Please repeat the data below exactly, with the pictures removed.

━━━ Provided material ━━━

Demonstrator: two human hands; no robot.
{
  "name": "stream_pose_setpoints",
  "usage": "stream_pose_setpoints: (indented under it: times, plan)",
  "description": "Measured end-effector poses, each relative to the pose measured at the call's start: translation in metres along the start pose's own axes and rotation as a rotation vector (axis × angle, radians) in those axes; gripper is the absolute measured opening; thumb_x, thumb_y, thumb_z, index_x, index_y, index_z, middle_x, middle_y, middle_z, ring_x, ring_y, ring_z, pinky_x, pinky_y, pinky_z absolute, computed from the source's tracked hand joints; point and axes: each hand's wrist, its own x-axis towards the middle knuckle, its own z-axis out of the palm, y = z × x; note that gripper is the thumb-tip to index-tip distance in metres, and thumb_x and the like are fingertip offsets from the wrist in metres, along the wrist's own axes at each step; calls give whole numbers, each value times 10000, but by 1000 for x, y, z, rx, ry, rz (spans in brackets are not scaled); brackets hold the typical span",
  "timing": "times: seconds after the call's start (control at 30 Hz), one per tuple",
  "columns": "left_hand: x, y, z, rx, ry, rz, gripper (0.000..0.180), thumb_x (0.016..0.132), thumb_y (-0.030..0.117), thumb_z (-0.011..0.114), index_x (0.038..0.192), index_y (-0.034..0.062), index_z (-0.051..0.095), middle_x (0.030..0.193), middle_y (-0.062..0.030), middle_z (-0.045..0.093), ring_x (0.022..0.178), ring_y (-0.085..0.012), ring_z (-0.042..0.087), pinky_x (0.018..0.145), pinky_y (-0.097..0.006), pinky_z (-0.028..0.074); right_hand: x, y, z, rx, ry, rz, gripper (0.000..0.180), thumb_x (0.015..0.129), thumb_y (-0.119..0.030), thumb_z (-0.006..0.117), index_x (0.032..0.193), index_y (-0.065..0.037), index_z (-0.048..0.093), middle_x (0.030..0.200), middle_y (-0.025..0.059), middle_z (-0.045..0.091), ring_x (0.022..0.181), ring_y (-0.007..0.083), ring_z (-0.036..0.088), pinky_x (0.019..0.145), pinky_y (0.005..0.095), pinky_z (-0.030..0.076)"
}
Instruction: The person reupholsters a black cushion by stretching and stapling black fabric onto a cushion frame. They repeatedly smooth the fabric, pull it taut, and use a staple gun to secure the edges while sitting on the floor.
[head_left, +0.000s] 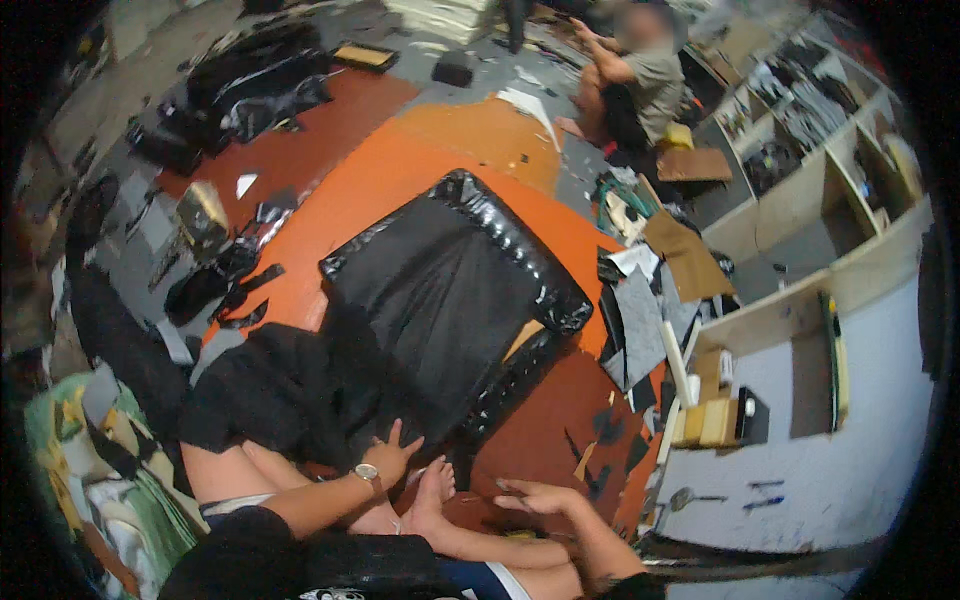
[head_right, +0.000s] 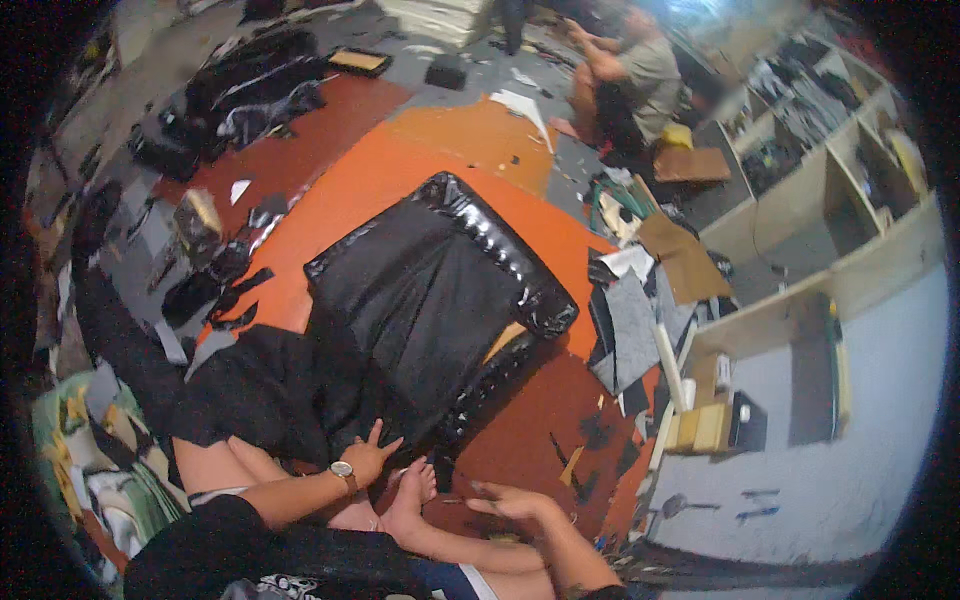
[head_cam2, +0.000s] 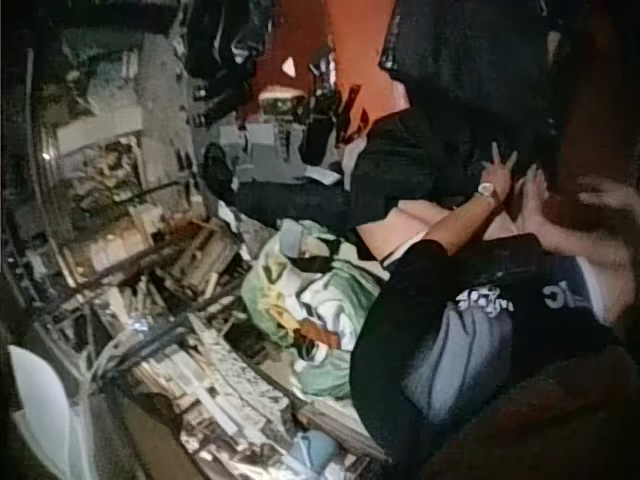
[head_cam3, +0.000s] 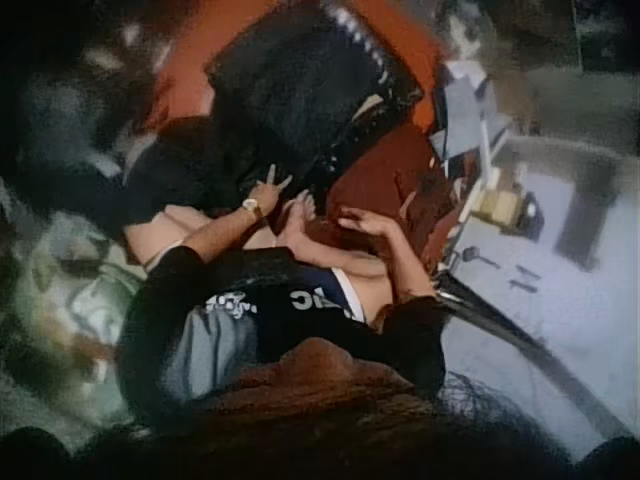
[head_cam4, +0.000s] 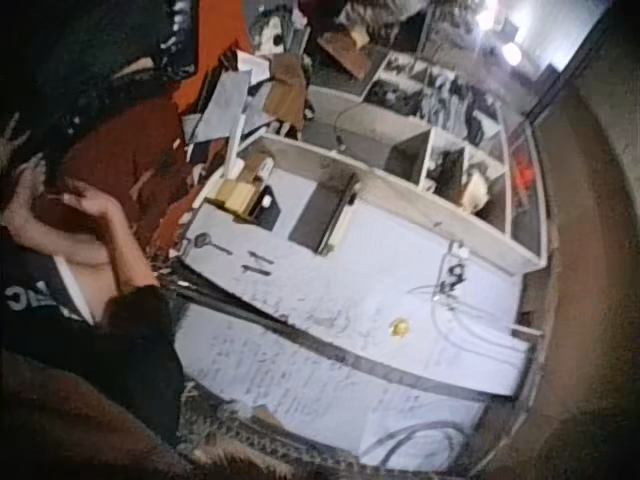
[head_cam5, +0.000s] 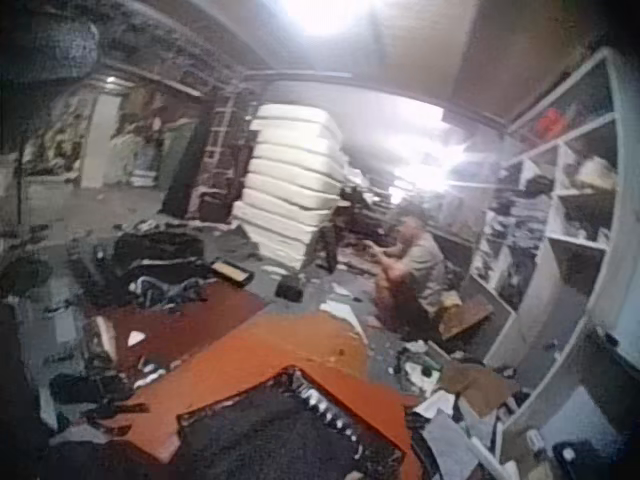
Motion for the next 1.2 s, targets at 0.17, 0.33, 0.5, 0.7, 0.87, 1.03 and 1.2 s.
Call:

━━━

▶ Response
Demonstrator: two human hands; no robot.
{
  "name": "stream_pose_setpoints",
  "usage": "stream_pose_setpoints: (indented under it: times, plan)",
  "description": "Measured end-effector poses, each relative to the pose measured at the call's start: translation in metres along the start pose's own axes and rotation as a rotation vector (axis × angle, radians) in those axes; gripper is the absolute measured opening; thumb_x, thumb_y, thumb_z, index_x, index_y, index_z, middle_x, middle_y, middle_z, ring_x, ring_y, ring_z, pinky_x, pinky_y, pinky_z absolute, computed from the source's tracked hand joints; point and axes: each hand's wrist, its own x-axis towards the middle knuckle, its own z-axis out of the palm, y = z × x; note that gripper is the thumb-tip to index-tip distance in metres, and thumb_x and the like are fingertip offsets from the wrist in metres, along the wrist's own axes at each step; calls give whole numbers, each value times 10000, but by 1000 for x, y, z, rx, ry, rz (spans in brackets are not scaled); brackets hold the typical span",
  "timing": "times: seconds after the call's start (control at 30 Hz), one per tuple",
  "columns": "left_hand: x, y, z, rx, ry, rz, gripper (0.000..0.180), thumb_x (0.016..0.132), thumb_y (-0.030..0.117), thumb_z (-0.011..0.114), index_x (0.038..0.192), index_y (-0.034..0.062), index_z (-0.051..0.095), middle_x (0.030..0.193), middle_y (-0.062..0.030), middle_z (-0.045..0.093), ring_x (0.022..0.178), ring_y (-0.085..0.012), ring_z (-0.042..0.087), pinky_x (0.018..0.145), pinky_y (-0.097..0.006), pinky_z (-0.028..0.074); right_hand: x, y, z, rx, ry, rz, gripper (0.000..0.180), thumb_x (0.015..0.129), thumb_y (-0.119..0.030), thumb_z (-0.006..0.117), index_x (0.032..0.193), index_y (-0.065..0.037), index_z (-0.048..0.093), middle_x (0.030..0.200), middle_y (-0.025..0.059), middle_z (-0.045..0.091), ring_x (0.022..0.181), ring_y (-0.007..0.083), ring_z (-0.036..0.088), pinky_x (0.019..0.145), pinky_y (0.005..0.095), pinky_z (-0.030..0.076)"
}
Instruction: The person reupholsters a black cushion by stretching and stapling black fabric onto a cushion frame. They repeatedly smooth the fabric, pull it taut, and use a staple gun to secure the edges while sitting on the floor.
[head_left, +0.000s] 
[head_right, +0.000s] 
[head_cam2, +0.000s] 
[head_cam3, +0.000s] 
[head_cam4, +0.000s] 
[head_cam5, +0.000s] 
Motion for the next 1.2 s, targets at 0.17, 0.33, 0.5, 0.7, 0.87, 1.03 and 1.2 s.
Call:

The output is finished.